§ WORK INSTRUCTIONS
Repeat the listing exactly. Any picture in it should be left out of the copy.
= = = = =
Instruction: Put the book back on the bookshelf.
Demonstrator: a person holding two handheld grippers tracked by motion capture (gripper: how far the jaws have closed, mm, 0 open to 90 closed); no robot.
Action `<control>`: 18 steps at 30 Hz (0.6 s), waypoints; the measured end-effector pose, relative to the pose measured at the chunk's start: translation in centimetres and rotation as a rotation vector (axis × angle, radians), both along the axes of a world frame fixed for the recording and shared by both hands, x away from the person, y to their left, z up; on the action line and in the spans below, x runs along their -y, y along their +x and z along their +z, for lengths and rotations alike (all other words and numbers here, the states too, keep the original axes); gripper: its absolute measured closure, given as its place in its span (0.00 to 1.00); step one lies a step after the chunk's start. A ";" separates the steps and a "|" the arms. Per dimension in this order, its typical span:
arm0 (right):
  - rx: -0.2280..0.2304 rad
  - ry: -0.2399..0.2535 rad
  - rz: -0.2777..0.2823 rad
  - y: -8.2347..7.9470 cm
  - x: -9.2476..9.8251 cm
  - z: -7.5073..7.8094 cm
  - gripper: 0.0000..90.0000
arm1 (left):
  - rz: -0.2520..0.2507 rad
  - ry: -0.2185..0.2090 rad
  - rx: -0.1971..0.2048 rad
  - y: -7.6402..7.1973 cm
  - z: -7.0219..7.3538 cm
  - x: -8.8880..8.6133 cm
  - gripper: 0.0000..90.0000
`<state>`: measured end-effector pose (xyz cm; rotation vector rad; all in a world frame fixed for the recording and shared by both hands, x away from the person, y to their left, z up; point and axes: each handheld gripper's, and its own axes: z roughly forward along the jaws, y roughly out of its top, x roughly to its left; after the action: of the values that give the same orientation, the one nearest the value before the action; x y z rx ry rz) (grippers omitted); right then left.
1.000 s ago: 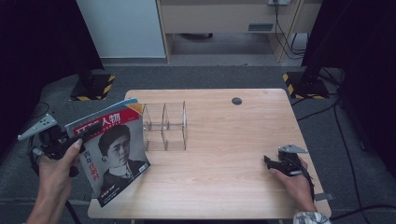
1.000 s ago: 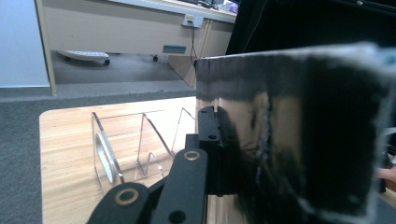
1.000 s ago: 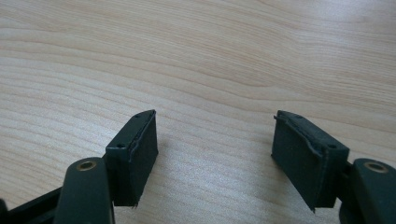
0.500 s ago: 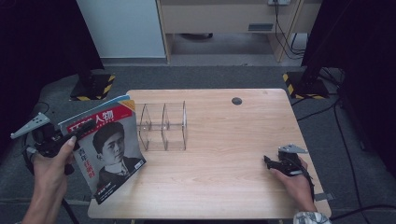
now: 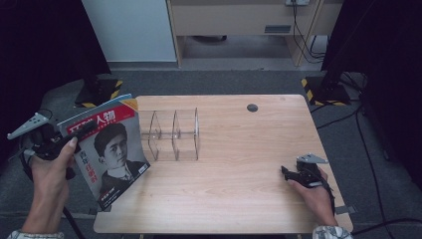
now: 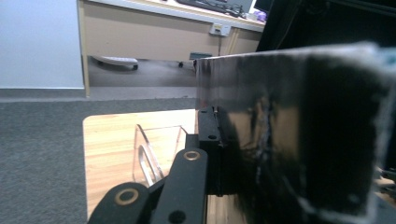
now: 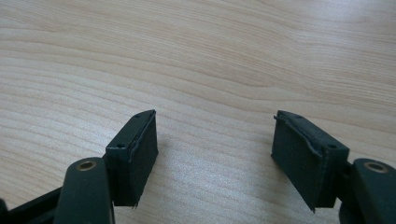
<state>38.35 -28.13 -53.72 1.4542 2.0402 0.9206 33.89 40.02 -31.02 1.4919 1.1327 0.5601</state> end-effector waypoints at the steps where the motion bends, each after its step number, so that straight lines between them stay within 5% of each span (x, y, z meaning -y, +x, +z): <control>1: 0.000 0.000 0.000 0.0 0.0 0.0 0.35 | 0.000 0.000 0.000 0.0 0.0 0.0 0.96; 18: 0.000 0.001 0.000 0.0 0.0 0.0 0.35 | 0.061 0.001 0.036 4.4 -0.6 0.2 0.96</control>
<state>38.34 -28.12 -53.72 1.4546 2.0402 0.9212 38.26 39.84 -31.63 1.4462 1.1535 0.6271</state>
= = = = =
§ WRITTEN ANSWER
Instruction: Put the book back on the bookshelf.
Demonstrator: a person holding two handheld grippers tracked by motion capture (gripper: how far the jaws have closed, mm, 0 open to 90 closed); no robot.
Action `<control>`: 18 steps at 30 Hz (0.6 s), waypoints; the measured end-effector pose, relative to the pose measured at the chunk's start: translation in centimetres and rotation as a rotation vector (axis × angle, radians), both along the axes of a world frame fixed for the recording and shared by both hands, x away from the person, y to their left, z up; on the action line and in the spans below, x runs along their -y, y along their +x and z along their +z, for lengths and rotations alike (all other words and numbers here, the states too, keep the original axes); gripper: its absolute measured closure, given as its place in its span (0.00 to 1.00); step one lies a step after the chunk's start. A ";" separates the steps and a "|" the arms. Per dimension in this order, its typical span:
arm0 (right):
  - rx: -0.2280..0.2304 rad
  - ry: -0.2399..0.2535 rad
  - rz: -0.2777..0.2823 rad
  - y: -8.2347..7.9470 cm
  - x: -9.2476..9.8251 cm
  - z: -7.5073..7.8094 cm
  - gripper: 0.0000..90.0000
arm1 (left):
  - rz: -0.2520..0.2507 rad
  - ry: -0.2185..0.2090 rad
  - rx: -0.1971..0.2048 rad
  - y: -7.6402..7.1973 cm
  - z: -7.0219..7.3538 cm
  - x: -8.8880..8.6133 cm
  - gripper: 0.0000..90.0000
`<state>`: measured end-effector pose (xyz cm; rotation vector rad; all in a world frame fixed for the recording and shared by both hands, x away from the person, y to their left, z up; point and axes: each handheld gripper's, and its own axes: z roughly forward along the jaws, y roughly out of its top, x roughly to its left; after the action: of the values that give the same orientation, the one nearest the value before the action; x y z rx ry rz) (grippers omitted); right then left.
1.000 s ago: 
1.000 s ago: 
1.000 s ago: 
0.500 s ago: 
now: 
now: 
now: 
<state>38.35 -28.13 -53.72 1.4542 2.0402 0.9206 33.89 40.02 -31.02 1.4919 1.1327 0.5601</state> end-effector waypoints at the steps where the motion bends, each after its step number, so that straight lines between them stay within 5% of each span (x, y, z meaning -y, +x, +z): <control>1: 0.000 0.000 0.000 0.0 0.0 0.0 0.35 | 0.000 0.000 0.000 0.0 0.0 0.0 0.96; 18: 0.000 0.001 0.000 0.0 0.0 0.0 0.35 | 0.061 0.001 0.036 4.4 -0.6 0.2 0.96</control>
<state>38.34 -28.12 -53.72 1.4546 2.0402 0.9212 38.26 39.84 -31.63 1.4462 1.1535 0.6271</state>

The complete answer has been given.